For this exercise, report every line of the material that includes "right".
════
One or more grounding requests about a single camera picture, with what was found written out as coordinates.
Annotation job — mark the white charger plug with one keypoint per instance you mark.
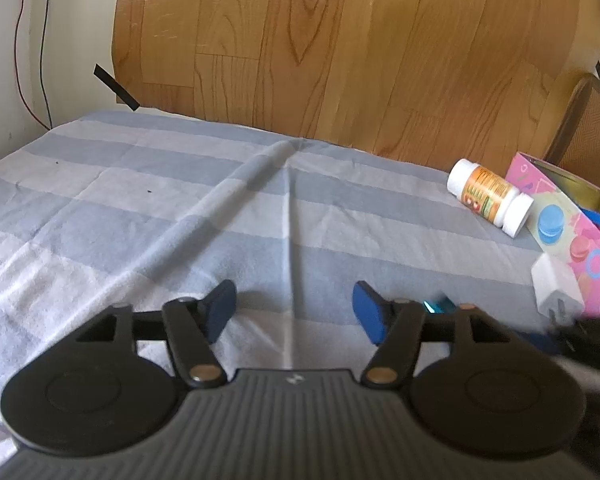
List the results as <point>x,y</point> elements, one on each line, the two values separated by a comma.
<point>557,285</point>

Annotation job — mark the small teal object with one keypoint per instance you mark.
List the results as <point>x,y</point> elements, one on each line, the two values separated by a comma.
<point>437,305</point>

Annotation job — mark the blue white striped blanket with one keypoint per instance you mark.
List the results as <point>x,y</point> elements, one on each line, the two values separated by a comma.
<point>155,210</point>

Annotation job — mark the wood pattern vinyl sheet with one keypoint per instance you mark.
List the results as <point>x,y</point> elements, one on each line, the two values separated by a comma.
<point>355,50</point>

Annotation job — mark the brown chair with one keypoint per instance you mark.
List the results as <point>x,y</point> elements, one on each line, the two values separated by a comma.
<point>592,130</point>

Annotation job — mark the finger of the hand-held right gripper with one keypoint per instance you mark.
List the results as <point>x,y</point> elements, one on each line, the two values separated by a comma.
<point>542,341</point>

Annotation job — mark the white orange label pill bottle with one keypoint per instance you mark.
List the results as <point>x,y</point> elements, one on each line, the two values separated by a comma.
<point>485,192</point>

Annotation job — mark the pink tin box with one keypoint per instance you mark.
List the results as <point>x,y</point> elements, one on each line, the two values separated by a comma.
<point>560,230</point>

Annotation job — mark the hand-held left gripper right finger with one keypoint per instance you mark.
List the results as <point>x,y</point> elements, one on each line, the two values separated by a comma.
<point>372,312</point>

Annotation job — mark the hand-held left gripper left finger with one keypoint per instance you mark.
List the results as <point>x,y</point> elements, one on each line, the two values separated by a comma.
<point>219,310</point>

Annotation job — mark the black tape strip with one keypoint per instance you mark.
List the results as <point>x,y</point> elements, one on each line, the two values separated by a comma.
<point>116,87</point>

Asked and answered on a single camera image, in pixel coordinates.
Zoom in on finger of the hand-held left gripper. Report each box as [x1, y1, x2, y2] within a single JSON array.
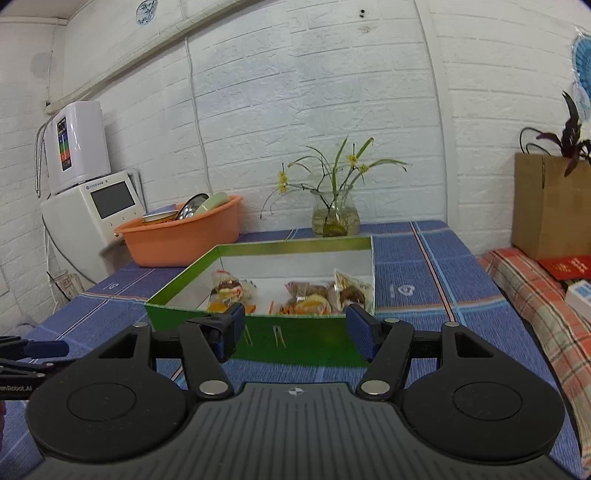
════
Answer section>
Annotation job — mark the finger of the hand-held right gripper with one keypoint per instance you mark.
Annotation job — mark the hand-held left gripper right finger with one keypoint per instance you mark.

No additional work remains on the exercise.